Wednesday, June 24, 2015

Bullets in the Laundry -- Should that be Normal? No.


This morning I found live bullets in the washing machine (which explained the banging noises I heard while the cycle was going). Suitable for a semi-automatic machine gun (M-16 to be exact) the bullets seemed to have enjoyed their time in the suds, came out looking quite clean and ready for “action.”

Why was I not so surprised? My oldest son, Adin, was home from the army this past Shabbat. That means laundry.  Theoretically there are washing machines on his base, but he wasn’t on his base, and anyway, he came straight home after spending  about ten days on the border with Gaza.

Now, I have been a parent for 22 years, and thus have been doing other people’s laundry for quite some time. But bullets? That’s a first.
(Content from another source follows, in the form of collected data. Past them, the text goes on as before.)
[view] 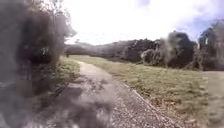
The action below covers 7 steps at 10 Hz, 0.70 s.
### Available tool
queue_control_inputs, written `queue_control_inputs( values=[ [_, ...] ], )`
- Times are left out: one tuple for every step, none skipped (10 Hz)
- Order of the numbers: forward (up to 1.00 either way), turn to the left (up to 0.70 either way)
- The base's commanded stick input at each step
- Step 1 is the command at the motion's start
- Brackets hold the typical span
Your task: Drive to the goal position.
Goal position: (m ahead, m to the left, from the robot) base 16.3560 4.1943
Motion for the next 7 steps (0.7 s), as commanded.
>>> queue_control_inputs(
  values=[
    [0.7, 0.14],
    [0.7, 0.14],
    [0.7, 0.14],
    [0.7, 0.08],
    [0.7, 0.04],
    [0.7, 0.01],
    [0.7, 0.01]
  ],
)
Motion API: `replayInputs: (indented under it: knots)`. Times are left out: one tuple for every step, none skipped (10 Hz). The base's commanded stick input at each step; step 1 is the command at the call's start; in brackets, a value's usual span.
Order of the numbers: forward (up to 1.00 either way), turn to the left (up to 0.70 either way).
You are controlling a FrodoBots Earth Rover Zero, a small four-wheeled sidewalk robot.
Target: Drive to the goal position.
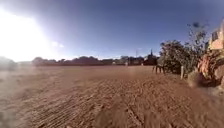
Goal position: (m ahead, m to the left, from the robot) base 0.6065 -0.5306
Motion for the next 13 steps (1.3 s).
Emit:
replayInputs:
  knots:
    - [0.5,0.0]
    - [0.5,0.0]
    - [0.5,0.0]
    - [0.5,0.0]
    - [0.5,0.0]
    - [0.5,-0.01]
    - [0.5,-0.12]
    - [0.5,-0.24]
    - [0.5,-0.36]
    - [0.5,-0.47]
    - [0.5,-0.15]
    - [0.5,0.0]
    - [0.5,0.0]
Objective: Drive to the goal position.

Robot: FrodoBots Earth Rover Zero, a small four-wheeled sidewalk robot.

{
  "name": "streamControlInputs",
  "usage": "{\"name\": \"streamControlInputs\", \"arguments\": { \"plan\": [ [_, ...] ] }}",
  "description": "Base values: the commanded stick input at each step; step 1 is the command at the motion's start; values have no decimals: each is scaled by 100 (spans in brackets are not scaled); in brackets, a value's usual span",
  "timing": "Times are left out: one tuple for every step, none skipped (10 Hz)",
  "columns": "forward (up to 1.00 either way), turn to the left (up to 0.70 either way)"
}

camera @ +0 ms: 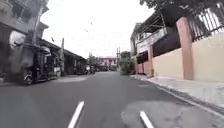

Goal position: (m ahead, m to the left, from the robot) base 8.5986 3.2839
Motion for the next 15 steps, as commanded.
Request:
{"name": "streamControlInputs", "arguments": {
  "plan": [
    [85,0],
    [85,0],
    [85,0],
    [85,0],
    [85,0],
    [85,0],
    [85,0],
    [85,0],
    [85,0],
    [85,0],
    [85,0],
    [85,0],
    [85,0],
    [85,0],
    [85,0]
  ]
}}
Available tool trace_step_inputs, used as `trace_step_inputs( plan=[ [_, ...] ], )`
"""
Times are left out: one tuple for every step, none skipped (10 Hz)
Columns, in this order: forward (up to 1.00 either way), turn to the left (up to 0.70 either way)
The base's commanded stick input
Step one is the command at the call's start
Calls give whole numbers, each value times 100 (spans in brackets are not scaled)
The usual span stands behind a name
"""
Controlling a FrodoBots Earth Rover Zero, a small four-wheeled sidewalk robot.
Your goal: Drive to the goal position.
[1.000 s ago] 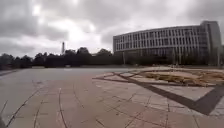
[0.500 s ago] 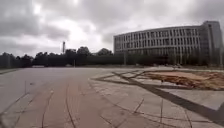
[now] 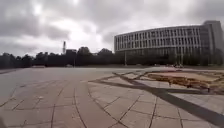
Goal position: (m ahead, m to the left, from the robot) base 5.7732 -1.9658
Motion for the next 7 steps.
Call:
trace_step_inputs(
  plan=[
    [85,0],
    [85,0],
    [85,0],
    [85,0],
    [85,0],
    [85,0],
    [85,0]
  ],
)
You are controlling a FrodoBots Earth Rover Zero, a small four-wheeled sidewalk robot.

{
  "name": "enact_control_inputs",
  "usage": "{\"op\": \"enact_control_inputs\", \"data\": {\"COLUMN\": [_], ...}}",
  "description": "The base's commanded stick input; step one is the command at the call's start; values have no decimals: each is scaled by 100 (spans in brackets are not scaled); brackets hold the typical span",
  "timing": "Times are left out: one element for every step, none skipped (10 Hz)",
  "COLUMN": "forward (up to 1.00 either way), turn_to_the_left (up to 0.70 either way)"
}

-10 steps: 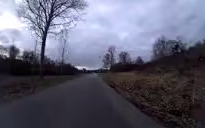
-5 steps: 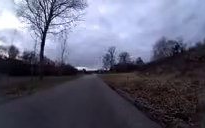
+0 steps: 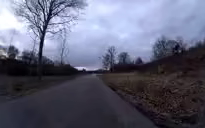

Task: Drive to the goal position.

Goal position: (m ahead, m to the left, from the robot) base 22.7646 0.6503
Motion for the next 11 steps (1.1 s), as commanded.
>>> {"op": "enact_control_inputs", "data": {"forward": [50, 50, 50, 50, 50, 50, 50, 50, 50, 50, 50], "turn_to_the_left": [0, 0, 0, 0, 0, 0, 0, 0, 0, 0, 0]}}
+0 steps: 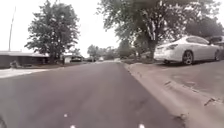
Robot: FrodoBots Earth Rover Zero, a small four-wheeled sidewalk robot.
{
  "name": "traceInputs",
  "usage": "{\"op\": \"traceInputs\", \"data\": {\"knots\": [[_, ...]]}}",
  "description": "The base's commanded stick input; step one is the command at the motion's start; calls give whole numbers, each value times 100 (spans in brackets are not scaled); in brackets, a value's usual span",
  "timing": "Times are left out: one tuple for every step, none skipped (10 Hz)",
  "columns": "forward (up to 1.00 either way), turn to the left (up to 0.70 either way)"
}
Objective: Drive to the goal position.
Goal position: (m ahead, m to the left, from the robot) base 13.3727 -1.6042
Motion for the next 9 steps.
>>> {"op": "traceInputs", "data": {"knots": [[100,0],[100,0],[100,0],[100,0],[100,0],[100,-9],[100,-21],[100,-32],[100,-40]]}}
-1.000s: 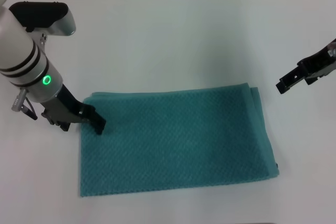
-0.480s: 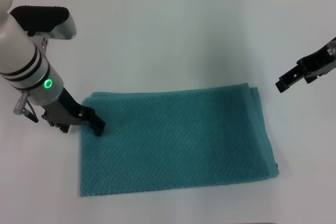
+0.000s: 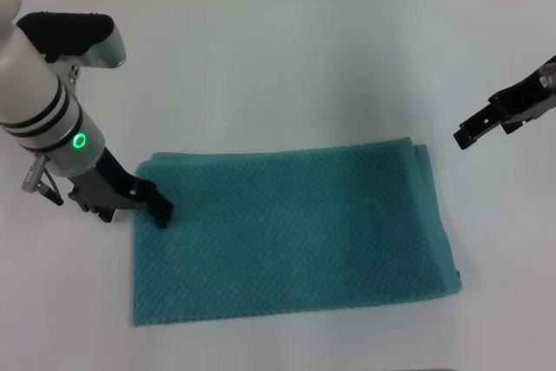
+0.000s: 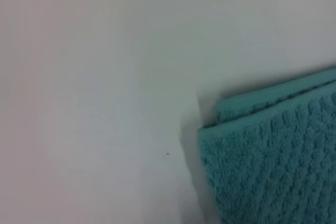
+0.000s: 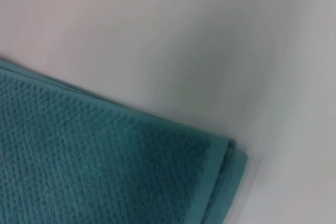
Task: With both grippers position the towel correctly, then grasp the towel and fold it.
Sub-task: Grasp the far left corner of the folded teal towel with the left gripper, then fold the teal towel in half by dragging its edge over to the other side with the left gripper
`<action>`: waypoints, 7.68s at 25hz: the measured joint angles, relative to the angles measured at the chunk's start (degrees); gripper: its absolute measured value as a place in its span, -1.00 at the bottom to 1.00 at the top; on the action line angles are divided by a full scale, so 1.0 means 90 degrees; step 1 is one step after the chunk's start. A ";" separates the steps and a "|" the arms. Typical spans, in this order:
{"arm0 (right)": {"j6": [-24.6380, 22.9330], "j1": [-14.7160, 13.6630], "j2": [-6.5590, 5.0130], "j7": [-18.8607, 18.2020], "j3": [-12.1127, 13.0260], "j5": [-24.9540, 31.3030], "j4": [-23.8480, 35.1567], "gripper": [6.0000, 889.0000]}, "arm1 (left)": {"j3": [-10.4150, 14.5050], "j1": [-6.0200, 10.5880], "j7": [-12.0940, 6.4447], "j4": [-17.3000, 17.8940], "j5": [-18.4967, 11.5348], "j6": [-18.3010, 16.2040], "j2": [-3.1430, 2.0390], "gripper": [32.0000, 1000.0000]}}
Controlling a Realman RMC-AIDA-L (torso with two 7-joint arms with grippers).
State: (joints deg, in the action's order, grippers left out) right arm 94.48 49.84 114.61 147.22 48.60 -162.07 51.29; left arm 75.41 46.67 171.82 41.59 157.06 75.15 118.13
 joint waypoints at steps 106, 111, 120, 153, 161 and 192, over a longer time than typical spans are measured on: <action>0.0000 0.0097 0.0000 0.0000 0.0000 0.0009 0.0004 0.92 | 0.0255 0.0039 -0.0023 -0.0169 -0.0058 -0.0148 -0.0016 0.76; 0.0000 0.0104 0.0000 0.0000 0.0000 0.0009 0.0004 0.92 | 0.0254 0.0041 -0.0028 -0.0168 -0.0059 -0.0123 -0.0019 0.53; 0.0000 0.0107 0.0000 0.0000 0.0000 0.0009 0.0004 0.92 | 0.0254 0.0045 -0.0034 -0.0169 -0.0058 -0.0102 -0.0027 -0.45; -0.0003 0.0092 0.0000 -0.0026 0.0001 0.0009 0.0004 0.92 | 0.0278 0.0042 -0.0032 0.0212 0.0299 0.0195 -0.0113 -0.89; -0.0003 0.0097 0.0000 -0.0029 -0.0006 0.0013 0.0004 0.92 | 0.0159 0.0042 -0.0036 0.0246 0.0798 0.0392 -0.0184 -0.89; 0.0000 0.0107 0.0000 -0.0039 -0.0010 0.0019 0.0004 0.92 | 0.0488 0.0074 -0.0049 0.0285 0.0851 0.0632 -0.0579 -0.89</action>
State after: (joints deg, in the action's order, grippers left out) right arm 94.48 50.80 114.61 146.86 48.51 -161.89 51.33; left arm 79.80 47.34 171.38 44.16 164.71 80.84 112.92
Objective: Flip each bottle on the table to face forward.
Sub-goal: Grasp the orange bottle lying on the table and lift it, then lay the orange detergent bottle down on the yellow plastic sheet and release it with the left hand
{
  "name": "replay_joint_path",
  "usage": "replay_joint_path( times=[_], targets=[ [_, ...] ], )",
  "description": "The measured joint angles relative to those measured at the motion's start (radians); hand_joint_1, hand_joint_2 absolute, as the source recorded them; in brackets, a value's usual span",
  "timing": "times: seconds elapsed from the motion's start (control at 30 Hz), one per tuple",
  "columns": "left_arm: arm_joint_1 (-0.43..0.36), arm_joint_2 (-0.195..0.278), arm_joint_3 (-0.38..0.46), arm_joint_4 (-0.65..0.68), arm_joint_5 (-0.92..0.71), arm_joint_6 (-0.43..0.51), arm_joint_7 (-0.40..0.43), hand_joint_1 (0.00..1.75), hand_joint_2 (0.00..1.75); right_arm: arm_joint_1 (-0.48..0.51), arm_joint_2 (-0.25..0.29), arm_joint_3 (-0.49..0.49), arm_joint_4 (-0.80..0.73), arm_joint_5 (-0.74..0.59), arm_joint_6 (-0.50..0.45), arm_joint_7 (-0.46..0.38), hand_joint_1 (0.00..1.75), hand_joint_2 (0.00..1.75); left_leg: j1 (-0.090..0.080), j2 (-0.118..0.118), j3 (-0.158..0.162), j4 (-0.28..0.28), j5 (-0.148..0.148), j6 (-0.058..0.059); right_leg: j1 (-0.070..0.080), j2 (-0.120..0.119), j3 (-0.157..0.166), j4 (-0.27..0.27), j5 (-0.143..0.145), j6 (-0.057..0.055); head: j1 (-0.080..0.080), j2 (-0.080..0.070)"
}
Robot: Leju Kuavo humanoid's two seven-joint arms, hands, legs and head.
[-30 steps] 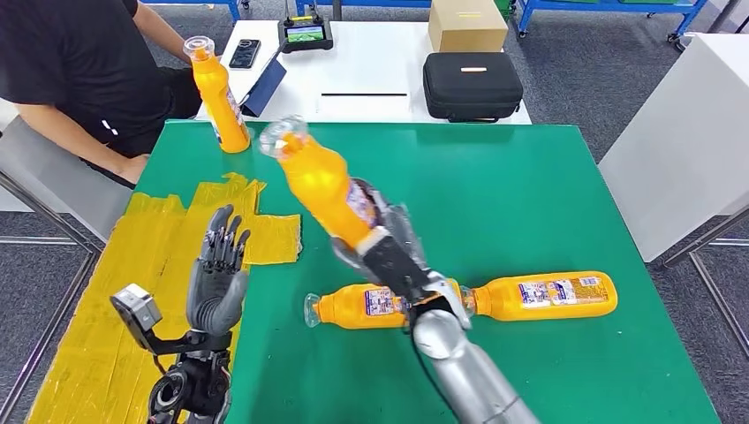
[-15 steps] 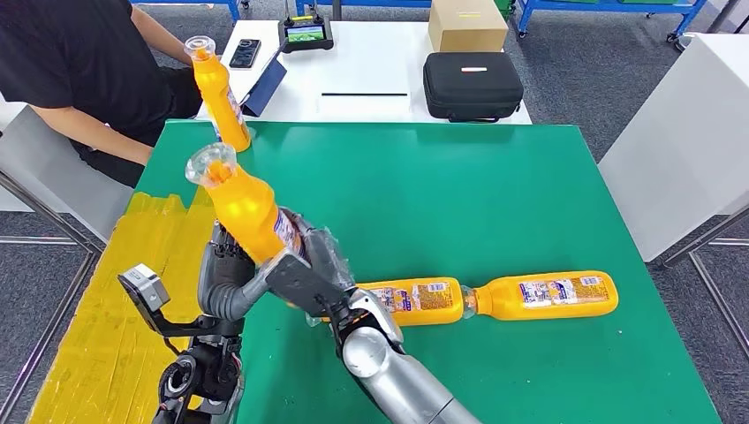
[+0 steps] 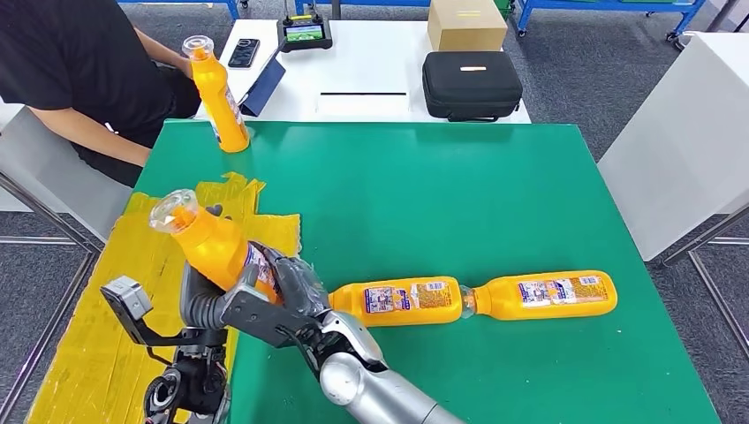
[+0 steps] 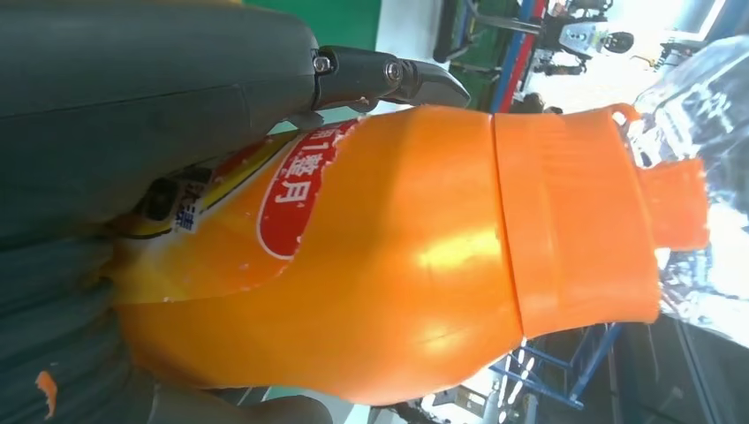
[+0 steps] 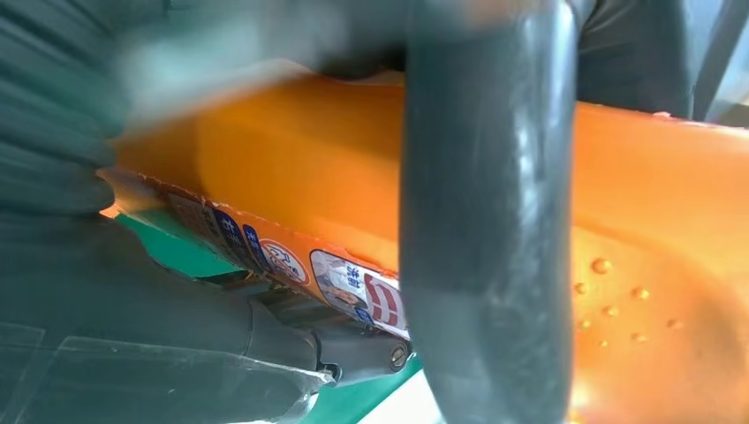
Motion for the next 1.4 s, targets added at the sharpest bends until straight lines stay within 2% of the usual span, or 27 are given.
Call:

My initial reaction was “wow, glad that all that shaking around didn’t cause the gunpowder to explode.” 

Second reaction: “hope the washing machine didn’t get damaged.”

Finally I realized I had just found machine gun bullets in the laundry. And that is not “normal.” Chewing gum – super annoying, but normal. Wrappers from various candies, ice creams, potato chips – have pulled all those things from the laundry.

Seashells, pebbles, sticks, leaves, yup all those too.

But bullets? Gevalt.

Israel has lived far too long with a level of “normal” that has hardened our senses. When I take a bus on a Sunday morning to Herzliya or Tel Aviv and I am surrounded by machine gun toting soldiers, I accept that as normal. When my kid’s youth group goes on a trip need to order a guard with a gun strapped to his wait to accompany us. OK, he also has first aid training but don’t think he is killing mosquitoes with a magnum .45.

I am not starting a discussion here on gun control laws – but there is nothing normal about a society where guns are so prevalent. Sure, statistically we have less civilian gun violence in Israel than in the US, but that’s not saying much.

The reason our soldiers carry guns with them at all times is because the “front line” is potentially every street corner. In a tiny country (land mass wise, not ego) where at the narrowest the State is less than an hour’s bike ride. We have over the past twenty years endured waves of terrorism reaching every public gathering place (malls, restaurants, beaches, etc.).  

We have “normalized” our situation (purposefully not getting into here the potential ways out of our situation) and go about our business as if 18/19 year old kids walking around with machine guns in the public sphere is  “normal.”

Our army experience is very different from the US and many other countries. Our soldiers come home on average every two weeks, sometimes every week (and there are those who are not in combat units that often live at home – but still usually carry guns). And yes, we do their laundry.

All I am saying is – it should NOT be normal to find bullets in the washing machine.